Certes, l’État et ses représentants, par exemple les juges, pourra trouver à redire. Oui, mais la présence de l’État dans le droit de la famille renvoie au premier modèle de celle-ci. Et la « famille nouvelle » est en train de recouvrir celle-ci comme un raz-de-marée.

Pourquoi ce bouleversement paradigmatique ?

Parce que la « famille nouvelle » rend les entreprises et le marché prospères. Ainsi, un dynamisme concret naît de cette industrie de la satisfaction des projets personnels que chacun porte en lui d’une famille qui le rendra heureux, la famille cessant d’être un groupe ordonné pour être un espace de liberté dans lequel s’ajustent des personnes ayant des projets personnels identiques ou compatibles ou complémentaires, par exemple deux projets parentaux, ce phénomène étant désigné comme la « co-parentalité », ce terme conjonctif, cette juxtaposition de deux « parentalités individuelles » remplaçant la parentalité de naguère.

Le marché devient le modèle !footnote-2 de la famille. Le marché est chez lui dans la famille sur-mesure. Il l’est parce que la famille prend alors le marché comme modèle, en ce qu’elle est comme lui un espace de liberté et de projets individuels évolutifs qui se concrétisent dans la durée par la rencontre avec d’autres projets bâtis par d’autres individus qui, pour ce faire, entrent et sortent de cet espace familial, à volonté, puisant dans les multiples ressources disponibles.

Le marché est chez lui concrètement, car le fonctionnement d’une telle famille à sa main requiert une porosité du système sur le marché concret des biens et services, l’enfant étant le premier des consommateurs.
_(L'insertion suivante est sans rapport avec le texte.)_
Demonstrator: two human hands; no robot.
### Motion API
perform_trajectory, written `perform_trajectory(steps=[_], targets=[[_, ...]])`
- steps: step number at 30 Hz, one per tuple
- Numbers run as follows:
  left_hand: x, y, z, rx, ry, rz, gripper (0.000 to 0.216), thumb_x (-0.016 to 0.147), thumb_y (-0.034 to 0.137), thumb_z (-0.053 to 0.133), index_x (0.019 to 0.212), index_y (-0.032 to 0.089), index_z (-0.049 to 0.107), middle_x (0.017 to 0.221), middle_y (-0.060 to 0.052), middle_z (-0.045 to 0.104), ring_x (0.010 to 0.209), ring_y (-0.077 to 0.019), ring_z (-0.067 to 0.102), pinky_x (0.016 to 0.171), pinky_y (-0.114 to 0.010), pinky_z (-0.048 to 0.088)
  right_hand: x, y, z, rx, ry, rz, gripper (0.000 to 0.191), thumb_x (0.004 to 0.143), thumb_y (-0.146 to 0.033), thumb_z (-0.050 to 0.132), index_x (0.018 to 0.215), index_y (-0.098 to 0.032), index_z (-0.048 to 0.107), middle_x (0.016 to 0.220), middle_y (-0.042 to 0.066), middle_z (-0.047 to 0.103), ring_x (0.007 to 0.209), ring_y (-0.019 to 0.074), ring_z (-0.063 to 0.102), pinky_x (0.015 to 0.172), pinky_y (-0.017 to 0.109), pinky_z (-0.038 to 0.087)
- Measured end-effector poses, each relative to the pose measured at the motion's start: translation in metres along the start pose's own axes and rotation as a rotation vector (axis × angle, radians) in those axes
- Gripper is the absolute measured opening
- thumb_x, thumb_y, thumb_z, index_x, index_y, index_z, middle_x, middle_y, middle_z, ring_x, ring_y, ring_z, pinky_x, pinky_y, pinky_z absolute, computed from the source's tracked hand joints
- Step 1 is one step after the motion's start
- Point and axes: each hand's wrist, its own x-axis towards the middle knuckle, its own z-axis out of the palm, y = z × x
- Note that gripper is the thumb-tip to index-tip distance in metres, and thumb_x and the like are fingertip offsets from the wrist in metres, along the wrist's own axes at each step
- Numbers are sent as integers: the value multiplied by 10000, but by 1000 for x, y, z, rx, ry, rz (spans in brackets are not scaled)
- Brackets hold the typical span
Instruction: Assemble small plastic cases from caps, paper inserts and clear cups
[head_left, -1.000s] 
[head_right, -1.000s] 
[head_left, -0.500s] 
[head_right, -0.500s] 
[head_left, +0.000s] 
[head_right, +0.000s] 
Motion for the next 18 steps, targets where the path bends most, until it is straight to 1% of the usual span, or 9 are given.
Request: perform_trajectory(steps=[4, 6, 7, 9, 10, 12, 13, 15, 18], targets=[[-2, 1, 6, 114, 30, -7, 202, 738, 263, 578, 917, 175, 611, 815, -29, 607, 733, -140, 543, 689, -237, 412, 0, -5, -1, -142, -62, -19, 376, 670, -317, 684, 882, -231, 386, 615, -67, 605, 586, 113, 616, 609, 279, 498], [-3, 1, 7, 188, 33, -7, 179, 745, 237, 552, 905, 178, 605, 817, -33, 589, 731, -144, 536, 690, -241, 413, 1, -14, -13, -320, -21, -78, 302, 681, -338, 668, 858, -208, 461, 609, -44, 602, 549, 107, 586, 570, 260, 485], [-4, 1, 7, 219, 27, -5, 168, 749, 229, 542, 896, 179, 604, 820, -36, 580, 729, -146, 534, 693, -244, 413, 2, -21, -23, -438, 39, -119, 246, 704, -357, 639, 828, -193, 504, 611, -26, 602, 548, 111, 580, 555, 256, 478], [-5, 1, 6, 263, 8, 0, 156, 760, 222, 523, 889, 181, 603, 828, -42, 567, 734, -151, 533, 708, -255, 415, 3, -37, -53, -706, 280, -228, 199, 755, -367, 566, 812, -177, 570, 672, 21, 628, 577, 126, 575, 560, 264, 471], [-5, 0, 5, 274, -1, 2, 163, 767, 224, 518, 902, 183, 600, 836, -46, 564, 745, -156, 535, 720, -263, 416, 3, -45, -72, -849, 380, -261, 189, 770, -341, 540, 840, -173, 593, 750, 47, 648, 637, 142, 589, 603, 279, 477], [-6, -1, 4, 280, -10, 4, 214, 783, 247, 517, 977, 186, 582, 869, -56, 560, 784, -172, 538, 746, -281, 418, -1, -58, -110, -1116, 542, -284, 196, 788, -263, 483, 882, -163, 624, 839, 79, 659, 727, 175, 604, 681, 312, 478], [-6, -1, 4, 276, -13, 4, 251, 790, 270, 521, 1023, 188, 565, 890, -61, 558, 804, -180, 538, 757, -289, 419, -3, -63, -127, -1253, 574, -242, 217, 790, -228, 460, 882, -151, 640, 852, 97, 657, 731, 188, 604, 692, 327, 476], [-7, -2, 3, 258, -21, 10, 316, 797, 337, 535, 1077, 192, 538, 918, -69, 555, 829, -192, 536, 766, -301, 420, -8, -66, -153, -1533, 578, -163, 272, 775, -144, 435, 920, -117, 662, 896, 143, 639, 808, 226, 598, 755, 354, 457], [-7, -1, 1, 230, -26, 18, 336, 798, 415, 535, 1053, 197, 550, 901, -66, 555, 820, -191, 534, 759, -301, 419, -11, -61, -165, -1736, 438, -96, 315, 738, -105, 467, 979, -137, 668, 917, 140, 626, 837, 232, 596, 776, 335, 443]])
L’enfant-roi, gâté par l’ensemble d’une famille recomposée dont il est le centre, en fait la cible des annonceurs. Plus encore, ce qui étaient naguère les places des personnes dans le groupe, à savoir la place du « père » et de la « mère » deviennent des prestations offertes par un marché qui entoure la famille, le marché offrant autant de prestations qu’il y a de personnages désirés par la personne qui a bâti un projet familial, une seule maman ou deux papas, à volonté.

Ainsi, les individus ont besoin d’une façon essentielle pour concrétiser leurs projets individuels convergents de famille à leur main, projet que le système juridique a transfiguré en « droit de fonder une famille », d’un marché qui fournisse le « conjoint idéal », le « bébé idéal », la « grand-mère idéale ». Plus la personne pourra proposer de l’argent et plus la prestation sera proche de son « idéal » : le porteur du porteur d’un projet de famille est demandeur, le marché le mettra en contact avec un offreur de la prestation qui concrétisera le projet.

Les entreprises soutiennent activement cette « famille nouvelle ». Il y a tant d’argent à la clef.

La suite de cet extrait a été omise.